西裝男人將林東送回酒店,全班同學都已等在大堂。
“沒事吧?”李南棋趕忙迎上前,關切地詢問。
“老大,沒事吧?”張翔等人一起圍著林東。
看著擔心自己的一眾同學,林東有些感動。
“沒事,只是相識的長輩約我喝了個茶,大家不用擔心。”林東隨口敷衍。
李南棋挽住林東的臂彎,輕聲問道:“真沒事?”
林東微微點頭。
“林東回來了,咱們就回房收拾東西,半個小時后后出發回城,下次找機會再聚。”
在封雅文的高效組織下,2班同學很快收拾好行李,登上了返程的大巴車。
這次出游雖一波三折,但2班的凝聚力變得超強,拋棄大家的章超自覺沒臉,大清早就獨立買票回了中海。
林東坐在大巴車的最后排,撥通了干媽納蘭云朵的電話。
“臭小子,你總算記起干媽了?”電話里傳來納蘭云朵氣惱的聲音。
“呵呵,干媽別生氣,改天和老三一起回來看您。”林東趕忙賠禮。
“哼,張翔昨夜說的事情,擺平了嗎?”納蘭云朵關切地問道。
她并沒有說出自己給許三打過電話的事情。
“全仗您的面子,算是擺平了。對了,干媽,您認識許三嗎?”林東趁機問道。
“認識,交情雖不深,但也算朋友。”
“難怪他會賣您的面子。這個許三到底是什么人?”
“許三并不是他的本名,他本名叫許忠禮,是京城的三代‘太子黨’,在許家排名老三,所以叫許三。但許三是他自己的稱呼,外人都叫他許三哥或許三爺。”

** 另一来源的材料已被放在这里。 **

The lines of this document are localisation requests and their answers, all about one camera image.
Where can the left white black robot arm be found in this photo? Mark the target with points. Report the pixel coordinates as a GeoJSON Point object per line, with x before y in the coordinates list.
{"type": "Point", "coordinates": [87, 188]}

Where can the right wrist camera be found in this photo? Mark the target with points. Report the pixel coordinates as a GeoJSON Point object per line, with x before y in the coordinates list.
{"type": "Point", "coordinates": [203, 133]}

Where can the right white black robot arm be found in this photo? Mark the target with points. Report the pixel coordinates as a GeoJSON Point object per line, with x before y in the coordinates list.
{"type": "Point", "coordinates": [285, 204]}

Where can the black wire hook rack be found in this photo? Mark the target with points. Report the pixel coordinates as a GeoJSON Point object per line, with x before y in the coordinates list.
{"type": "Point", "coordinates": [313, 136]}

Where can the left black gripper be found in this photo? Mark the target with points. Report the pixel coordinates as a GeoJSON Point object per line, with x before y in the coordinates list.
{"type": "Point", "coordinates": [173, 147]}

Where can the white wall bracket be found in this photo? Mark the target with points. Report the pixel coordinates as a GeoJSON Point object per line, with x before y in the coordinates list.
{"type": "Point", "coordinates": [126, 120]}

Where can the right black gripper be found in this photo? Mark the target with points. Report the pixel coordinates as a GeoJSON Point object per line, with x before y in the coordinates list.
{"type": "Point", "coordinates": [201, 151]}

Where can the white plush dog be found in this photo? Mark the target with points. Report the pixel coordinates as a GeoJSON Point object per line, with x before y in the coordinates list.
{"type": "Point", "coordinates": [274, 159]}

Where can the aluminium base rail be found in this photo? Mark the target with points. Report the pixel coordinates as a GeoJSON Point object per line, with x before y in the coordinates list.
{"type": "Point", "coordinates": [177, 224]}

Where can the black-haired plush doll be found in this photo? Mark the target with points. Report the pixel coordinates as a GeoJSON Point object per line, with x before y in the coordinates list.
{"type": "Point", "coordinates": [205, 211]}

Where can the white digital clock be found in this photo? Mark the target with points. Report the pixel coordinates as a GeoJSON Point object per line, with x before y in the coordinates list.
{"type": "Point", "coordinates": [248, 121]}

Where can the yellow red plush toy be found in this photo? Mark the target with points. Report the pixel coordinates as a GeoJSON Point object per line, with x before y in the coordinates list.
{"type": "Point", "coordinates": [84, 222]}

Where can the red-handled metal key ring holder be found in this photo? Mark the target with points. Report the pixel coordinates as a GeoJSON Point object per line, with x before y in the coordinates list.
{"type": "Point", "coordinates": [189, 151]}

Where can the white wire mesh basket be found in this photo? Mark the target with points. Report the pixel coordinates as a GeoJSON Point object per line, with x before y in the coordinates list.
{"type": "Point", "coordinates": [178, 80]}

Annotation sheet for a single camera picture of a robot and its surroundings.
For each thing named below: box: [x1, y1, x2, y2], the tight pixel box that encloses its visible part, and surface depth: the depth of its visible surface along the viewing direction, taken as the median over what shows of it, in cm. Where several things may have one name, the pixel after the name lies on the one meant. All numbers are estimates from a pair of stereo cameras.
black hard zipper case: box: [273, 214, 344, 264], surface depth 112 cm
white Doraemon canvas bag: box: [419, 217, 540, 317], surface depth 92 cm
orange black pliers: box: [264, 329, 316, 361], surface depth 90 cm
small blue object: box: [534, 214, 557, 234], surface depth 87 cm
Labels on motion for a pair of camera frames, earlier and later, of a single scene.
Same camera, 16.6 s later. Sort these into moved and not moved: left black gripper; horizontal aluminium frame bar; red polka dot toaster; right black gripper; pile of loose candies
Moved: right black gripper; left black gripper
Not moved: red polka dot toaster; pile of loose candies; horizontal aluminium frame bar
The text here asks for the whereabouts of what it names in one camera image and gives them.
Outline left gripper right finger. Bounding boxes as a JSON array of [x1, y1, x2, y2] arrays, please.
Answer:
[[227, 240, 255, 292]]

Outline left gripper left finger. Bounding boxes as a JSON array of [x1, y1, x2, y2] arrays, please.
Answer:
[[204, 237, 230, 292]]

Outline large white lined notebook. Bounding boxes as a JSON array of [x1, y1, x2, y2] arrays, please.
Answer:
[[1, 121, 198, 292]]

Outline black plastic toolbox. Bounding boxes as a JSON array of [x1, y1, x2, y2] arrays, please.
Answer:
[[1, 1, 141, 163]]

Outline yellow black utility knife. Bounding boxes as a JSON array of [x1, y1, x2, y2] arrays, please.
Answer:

納蘭云朵仔細解釋道,“我也與他談私事的時候,叫許三哥,談公事的時候也得叫他許三爺。”
“靠,難怪這么牛x。”林東由衷感嘆。
“可是,這樣的人物為何要經營這種上不得臺面的產業啊?”林東不解地問道。
“你說的是蘇市的娛樂城吧?”
納蘭云朵苦笑道,“誰家沒有敗家子,這是他私生子瞎搞的一個產業,他本人早就想關停了。”
“但他自覺愧對那對母子,加之里面沒有出現喪盡天良的勾當,所以一直沒有下定決心,遺留至今。哎,這是個定時炸彈,只怕早晚會牽連到他。”
“話說回來,你小子運氣不錯,這次恰好許公子帶女明星去港澳游玩了,而許三爺恰好在蘇市,否則你小子就倒霉了。”
“許大公子可是個瘋子,一旦惹到他,就會像狗皮膏藥一樣纏著你,不把你刮下一層皮,絕不會輕易罷休。”
“原來如此。”林東低喃一聲,又問道,“這個許三爺在蘇市的勢力很大?”
“哼,臭小子,你跟張翔給我聽好了。出門在外,盡量保持低調行事,這個世界有太多的人是我們招惹不起的!”納蘭云朵,語氣嚴肅地叮囑道。
聲音頓了頓還是解釋道:
“許三爺,不光光在蘇市的勢力很大,在整個華夏都吃得開罩得住。蘇市是他母親的老家,也是他外室的老家,所以他側重經營了一些年頭,結成了龐大的勢力網。”
“切記,出門在外,要擦亮眼睛!”
“干媽,我一定將您的話刻在腦子里。”林東趕忙應承下來。
“行了,你沒事我就放心了,過些日子來中海看你們。記得替我看好張翔這個臭小子,這小子最不長眼。”